L’Espagne ne va pas fort. Cinq ans de crise ont réduit l’économie en lambeaux. Le pays connaît un taux sans précédent de 27% de la population au chômage. D’ores et déjà, l’on évoque une génération de moins de 30 ans «sacrifiée», tant elle manque à la fois de formation et de toute perspective d’emploi. Si le pays n’a pas perdu tout reste de contenance, c’est pour une seule raison: les bonnes vieilles solidarités familiales. Les enquêtes le montrent. Seuls les aînés ont, ces dernières années, augmenté leur niveau de consommation. Non parce que les retraités échapperaient à la crise économique, mais parce que, grâce à leurs maigres ressources, ils paient pour tous les autres: le fils au chômage, le petit-fils incapable depuis longtemps d’honorer son loyer…
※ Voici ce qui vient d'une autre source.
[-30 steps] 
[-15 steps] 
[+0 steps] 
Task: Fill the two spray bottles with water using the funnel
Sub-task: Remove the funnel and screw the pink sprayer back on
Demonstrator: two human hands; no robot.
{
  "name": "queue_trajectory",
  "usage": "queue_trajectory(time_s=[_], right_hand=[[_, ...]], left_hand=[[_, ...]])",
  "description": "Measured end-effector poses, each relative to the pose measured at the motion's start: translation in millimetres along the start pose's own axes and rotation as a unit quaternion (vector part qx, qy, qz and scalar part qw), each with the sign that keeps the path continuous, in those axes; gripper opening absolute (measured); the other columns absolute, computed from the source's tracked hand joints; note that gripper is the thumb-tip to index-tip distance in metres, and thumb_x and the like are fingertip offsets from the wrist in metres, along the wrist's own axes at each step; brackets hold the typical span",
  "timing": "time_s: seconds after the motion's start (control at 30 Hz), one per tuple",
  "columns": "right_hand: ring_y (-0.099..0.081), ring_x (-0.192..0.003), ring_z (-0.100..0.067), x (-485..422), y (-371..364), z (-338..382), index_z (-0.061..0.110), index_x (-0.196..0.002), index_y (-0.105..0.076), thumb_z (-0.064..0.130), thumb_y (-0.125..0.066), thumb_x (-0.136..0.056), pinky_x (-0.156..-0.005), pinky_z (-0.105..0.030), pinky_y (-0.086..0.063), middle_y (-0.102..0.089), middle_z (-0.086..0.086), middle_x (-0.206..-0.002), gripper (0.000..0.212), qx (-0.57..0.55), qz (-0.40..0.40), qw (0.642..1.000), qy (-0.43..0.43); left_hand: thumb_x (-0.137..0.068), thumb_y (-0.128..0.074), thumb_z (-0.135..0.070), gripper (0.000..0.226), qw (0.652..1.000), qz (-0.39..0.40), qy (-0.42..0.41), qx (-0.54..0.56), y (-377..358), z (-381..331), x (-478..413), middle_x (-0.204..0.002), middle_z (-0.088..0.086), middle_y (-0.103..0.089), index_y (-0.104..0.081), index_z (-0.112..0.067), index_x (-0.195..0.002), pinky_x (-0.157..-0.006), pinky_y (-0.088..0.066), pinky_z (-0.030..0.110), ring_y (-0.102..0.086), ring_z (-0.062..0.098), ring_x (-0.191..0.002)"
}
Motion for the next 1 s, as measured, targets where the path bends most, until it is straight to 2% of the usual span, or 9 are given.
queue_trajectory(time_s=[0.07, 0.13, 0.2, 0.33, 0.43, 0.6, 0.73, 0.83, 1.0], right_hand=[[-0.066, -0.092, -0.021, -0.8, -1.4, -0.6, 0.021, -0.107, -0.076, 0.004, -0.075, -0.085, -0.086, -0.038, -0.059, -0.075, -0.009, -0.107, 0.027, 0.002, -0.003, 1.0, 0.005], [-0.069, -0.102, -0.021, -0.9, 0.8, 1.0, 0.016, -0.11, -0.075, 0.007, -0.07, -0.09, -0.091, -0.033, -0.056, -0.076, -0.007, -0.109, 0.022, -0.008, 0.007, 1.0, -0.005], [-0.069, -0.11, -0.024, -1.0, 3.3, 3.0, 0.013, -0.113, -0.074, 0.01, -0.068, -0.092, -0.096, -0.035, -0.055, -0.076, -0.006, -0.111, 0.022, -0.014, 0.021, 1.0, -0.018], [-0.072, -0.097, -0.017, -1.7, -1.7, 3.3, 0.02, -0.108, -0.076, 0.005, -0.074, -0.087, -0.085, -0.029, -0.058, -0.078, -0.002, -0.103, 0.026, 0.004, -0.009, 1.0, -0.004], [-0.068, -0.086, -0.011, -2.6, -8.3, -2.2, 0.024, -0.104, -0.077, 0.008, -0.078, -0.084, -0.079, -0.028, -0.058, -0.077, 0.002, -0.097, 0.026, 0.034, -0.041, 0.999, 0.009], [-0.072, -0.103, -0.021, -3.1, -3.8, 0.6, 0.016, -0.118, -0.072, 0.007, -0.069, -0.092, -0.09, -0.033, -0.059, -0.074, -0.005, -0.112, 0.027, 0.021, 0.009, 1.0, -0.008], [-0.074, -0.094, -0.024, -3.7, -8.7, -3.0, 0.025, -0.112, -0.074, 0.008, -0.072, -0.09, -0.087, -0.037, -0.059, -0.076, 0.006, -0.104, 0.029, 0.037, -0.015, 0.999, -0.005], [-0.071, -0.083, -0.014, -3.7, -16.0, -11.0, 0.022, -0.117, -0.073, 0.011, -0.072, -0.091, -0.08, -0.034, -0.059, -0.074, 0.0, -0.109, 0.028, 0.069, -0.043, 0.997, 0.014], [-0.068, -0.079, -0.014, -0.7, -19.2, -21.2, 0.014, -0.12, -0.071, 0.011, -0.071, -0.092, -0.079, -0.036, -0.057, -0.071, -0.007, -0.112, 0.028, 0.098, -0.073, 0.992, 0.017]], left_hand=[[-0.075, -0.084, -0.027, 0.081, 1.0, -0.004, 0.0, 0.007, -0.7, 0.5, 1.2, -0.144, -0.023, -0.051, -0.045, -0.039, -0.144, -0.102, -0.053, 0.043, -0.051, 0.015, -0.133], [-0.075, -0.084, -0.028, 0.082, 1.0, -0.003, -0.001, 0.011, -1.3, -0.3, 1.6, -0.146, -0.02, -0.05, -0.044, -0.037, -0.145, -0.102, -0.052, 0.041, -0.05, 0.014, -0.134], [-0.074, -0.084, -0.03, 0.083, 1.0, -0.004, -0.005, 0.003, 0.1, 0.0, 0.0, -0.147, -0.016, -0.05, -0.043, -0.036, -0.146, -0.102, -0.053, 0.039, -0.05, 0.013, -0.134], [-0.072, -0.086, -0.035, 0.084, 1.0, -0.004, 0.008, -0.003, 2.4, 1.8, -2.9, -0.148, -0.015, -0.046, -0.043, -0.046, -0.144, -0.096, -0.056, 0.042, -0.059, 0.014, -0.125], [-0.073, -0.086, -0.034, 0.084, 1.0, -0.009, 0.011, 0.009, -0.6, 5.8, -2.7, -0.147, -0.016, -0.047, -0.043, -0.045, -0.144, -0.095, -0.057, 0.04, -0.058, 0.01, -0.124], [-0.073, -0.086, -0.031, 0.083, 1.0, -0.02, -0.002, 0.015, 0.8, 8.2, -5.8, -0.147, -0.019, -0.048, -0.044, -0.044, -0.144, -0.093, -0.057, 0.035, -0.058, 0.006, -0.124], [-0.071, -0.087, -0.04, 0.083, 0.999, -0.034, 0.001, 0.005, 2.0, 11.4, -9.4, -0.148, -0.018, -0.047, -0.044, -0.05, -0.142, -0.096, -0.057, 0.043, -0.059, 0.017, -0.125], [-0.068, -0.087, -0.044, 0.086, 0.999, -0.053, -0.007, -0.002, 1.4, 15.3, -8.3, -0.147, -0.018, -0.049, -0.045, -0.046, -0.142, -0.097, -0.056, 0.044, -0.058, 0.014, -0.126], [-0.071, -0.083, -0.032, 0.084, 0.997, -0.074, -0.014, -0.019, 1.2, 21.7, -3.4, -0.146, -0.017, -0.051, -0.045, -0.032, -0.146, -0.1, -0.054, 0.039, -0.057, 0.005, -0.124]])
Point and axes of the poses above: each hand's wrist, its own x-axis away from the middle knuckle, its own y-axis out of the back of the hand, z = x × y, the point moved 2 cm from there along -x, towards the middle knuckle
Pour sortir de pareille situation, la planche de salut est étroite. Et d’autres solidarités seront nécessaires. Pourtant, le pays a la tête ailleurs. Jour après jour, journaux et conversations ne tournent qu’autour des affaires de corruption qui n’en finissent plus d’éclabousser les dirigeants. Autre sondage, autre indice: sur une échelle de confiance de 0 à 10, les Espagnols placent leur classe politique sur un misérable 1,5. Si un scrutin avait lieu aujourd’hui, il n’y aurait pas de vainqueur. Les principaux partis ne recueilleraient que quelques miettes électorales et s’écrouleraient. C’est tout le système politique qui risque l’effondrement.

Dans ce contexte, tandis que les accusations contre lui se font de plus en plus précises, l’attitude du premier ministre Mariano Rajoy est devenue intenable. Répliquant par le silence et le mépris, le chef du Parti populaire (PP) continue de s’accrocher à la majorité absolue dont bénéficie encore sa formation au parlement. Un aveu éventuel, en vérité, lui serait fatal: comment justifier, en effet, le fait que les leaders de son parti se répartissaient de généreux salaires annexes tandis qu’ils préconisaient à qui mieux mieux l’austérité? Mais les dénégations hautaines de Rajoy sont devenues plus graves encore. Dans la situation que traverse aujourd’hui l’Espagne, elles prennent l’allure d’un entêtement tout bonnement suicidaire.